Deuxième séjour en Corse
Il repart donc en Corse. Il a néanmoins eu le temps de rencontrer à Nice une certaine Emma Dennie, une jeune veuve tuberculeuse, qui lui a fait une vive impression. Glatigny s’acquitte de son reportage à Ajaccio et… tombe malade. De plus, ses yeux le font souffrir, il craint de devenir aveugle. Le médecin l’envoie à Sainte-Lucie de Tallano, où Glatigny croit devoir se résigner à vivre ses derniers jours. L’insatiable curieux s’intéresse cependant à ce qui l’entoure. Il continue d’écrire des articles et même une nouvelle, La vengeance de Santa-Luccia, inspirée des omniprésentes histoires de bandits.

L’amour, enfin
Ses amis se cotisent pour rassembler l’argent nécessaire à la traversée. Mallarmé le recueille à Avignon. Il rentre à Paris par petites étapes.
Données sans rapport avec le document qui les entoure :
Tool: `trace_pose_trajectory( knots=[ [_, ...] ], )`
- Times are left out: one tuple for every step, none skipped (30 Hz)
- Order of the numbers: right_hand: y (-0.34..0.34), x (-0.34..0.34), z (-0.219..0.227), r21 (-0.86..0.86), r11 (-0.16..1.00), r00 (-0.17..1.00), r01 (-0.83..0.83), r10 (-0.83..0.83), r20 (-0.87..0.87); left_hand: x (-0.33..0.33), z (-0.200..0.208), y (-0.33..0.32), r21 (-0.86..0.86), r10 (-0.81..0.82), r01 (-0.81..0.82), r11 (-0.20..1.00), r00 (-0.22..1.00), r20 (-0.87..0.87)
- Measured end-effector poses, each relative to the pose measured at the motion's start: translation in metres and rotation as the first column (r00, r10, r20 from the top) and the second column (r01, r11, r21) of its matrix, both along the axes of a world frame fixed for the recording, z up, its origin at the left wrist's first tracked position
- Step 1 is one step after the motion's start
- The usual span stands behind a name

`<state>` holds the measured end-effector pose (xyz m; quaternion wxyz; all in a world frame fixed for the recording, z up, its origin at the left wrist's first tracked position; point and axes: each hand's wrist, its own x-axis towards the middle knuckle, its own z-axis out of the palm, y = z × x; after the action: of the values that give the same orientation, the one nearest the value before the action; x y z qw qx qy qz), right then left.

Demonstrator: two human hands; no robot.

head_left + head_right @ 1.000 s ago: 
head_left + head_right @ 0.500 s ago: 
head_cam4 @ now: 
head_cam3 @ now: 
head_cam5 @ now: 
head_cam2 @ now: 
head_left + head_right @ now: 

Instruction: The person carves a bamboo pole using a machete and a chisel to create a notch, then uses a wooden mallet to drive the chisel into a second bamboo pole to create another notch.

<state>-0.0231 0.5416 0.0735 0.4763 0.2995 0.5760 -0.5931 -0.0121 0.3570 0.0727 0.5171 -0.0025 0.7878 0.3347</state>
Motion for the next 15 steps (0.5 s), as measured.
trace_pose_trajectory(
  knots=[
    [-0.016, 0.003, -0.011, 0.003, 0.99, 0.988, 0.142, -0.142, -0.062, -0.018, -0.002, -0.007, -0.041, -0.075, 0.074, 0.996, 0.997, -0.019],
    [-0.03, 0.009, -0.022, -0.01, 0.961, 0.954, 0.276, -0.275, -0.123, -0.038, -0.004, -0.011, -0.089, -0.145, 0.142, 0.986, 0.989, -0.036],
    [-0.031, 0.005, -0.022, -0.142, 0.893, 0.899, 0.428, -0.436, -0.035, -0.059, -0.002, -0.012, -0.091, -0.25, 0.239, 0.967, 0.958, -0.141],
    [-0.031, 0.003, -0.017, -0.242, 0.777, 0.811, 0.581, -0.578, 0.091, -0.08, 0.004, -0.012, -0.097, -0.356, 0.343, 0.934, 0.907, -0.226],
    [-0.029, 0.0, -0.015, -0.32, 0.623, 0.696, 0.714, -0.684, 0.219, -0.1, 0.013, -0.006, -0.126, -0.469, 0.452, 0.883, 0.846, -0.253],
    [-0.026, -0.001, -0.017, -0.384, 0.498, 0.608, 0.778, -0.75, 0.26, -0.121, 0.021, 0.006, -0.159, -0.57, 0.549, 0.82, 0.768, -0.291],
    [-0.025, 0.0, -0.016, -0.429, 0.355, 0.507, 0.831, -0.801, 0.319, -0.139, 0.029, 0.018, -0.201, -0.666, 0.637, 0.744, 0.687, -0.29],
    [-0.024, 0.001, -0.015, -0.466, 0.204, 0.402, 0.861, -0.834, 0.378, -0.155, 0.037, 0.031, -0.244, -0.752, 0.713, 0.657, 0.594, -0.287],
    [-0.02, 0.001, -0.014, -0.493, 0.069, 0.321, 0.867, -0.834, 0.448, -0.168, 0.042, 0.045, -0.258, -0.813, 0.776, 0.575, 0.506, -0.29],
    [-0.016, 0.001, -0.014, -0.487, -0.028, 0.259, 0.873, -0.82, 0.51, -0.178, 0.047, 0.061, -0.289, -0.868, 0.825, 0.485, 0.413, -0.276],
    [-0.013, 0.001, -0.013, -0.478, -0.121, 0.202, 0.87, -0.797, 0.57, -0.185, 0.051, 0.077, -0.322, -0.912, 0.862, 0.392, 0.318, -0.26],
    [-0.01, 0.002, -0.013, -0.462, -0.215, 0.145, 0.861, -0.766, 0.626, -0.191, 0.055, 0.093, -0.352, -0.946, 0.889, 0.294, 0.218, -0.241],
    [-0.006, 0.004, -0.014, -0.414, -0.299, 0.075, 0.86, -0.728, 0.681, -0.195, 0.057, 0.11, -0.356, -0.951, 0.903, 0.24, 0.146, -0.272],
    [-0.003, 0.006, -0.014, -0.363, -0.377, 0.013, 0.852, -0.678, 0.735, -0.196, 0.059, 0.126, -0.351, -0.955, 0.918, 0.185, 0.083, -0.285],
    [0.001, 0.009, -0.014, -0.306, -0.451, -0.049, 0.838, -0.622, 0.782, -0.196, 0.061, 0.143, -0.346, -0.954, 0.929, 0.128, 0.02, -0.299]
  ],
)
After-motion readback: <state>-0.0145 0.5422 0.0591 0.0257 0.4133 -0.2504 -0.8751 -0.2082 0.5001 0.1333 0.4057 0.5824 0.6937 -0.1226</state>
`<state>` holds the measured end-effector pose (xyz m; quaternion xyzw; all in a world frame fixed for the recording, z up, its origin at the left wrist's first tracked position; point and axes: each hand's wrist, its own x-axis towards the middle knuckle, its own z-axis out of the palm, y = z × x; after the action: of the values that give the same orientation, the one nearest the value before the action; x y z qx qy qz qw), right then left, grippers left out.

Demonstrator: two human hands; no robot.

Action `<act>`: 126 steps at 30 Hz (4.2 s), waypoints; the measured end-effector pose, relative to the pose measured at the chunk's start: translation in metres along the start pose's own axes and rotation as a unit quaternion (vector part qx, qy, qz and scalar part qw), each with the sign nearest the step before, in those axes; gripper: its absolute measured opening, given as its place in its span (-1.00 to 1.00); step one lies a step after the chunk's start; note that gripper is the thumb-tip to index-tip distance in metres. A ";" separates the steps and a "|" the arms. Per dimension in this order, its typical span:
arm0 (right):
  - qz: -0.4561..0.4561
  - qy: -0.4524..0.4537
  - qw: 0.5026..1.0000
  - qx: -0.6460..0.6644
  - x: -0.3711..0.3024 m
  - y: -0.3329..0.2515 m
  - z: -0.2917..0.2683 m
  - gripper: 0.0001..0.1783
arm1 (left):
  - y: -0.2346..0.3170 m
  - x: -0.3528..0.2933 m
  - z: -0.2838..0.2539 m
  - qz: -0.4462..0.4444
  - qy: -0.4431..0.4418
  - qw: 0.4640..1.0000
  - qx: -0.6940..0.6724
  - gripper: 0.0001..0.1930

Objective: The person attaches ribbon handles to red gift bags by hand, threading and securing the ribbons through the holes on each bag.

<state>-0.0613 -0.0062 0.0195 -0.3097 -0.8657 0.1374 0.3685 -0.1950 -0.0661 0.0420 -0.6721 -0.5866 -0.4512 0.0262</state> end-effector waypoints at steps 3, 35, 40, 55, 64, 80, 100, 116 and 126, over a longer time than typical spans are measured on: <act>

Malgré sa santé, qui se dégrade de plus en plus, malgré la guerre qui éclate, il retrouve Emma et l’épouse.
Il est heureux, il voudrait vivre, ils emménagent à Sèvres. Malgré les soins et le dévouement d’Emma, il s’éteint le 16 avril 1873, sans atteindre ses trente-quatre ans. Emma lui survivra moins d’un an.
Ce personnage attachant ne sombre pas immédiatement dans l’oubli : ses amis lui restent fidèles. Un buste à son effigie est érigé à Lillebonne en 1891. Catulle-Mendès écrira même une pièce de théâtre, Glatigny, qui sera jouée à l’Odéon en 1906. Mais dans son Rapport sur les progrès de la poésie, publié en 1868, Théophile Gautier avait vu juste lorsqu’il écrivait :
"Deux ou trois poètes semblent suffire à la France, et la mémoire publique est paresseuse à se charger de noms nouveaux. Pourtant, au-dessous des gloires consacrées, il est des poètes qui ont du talent et même du génie, et dont les vers, s’ils pouvaient sortir de leur ombre, supporteraient la comparaison avec bien des morceaux célèbres perpétuellement cités."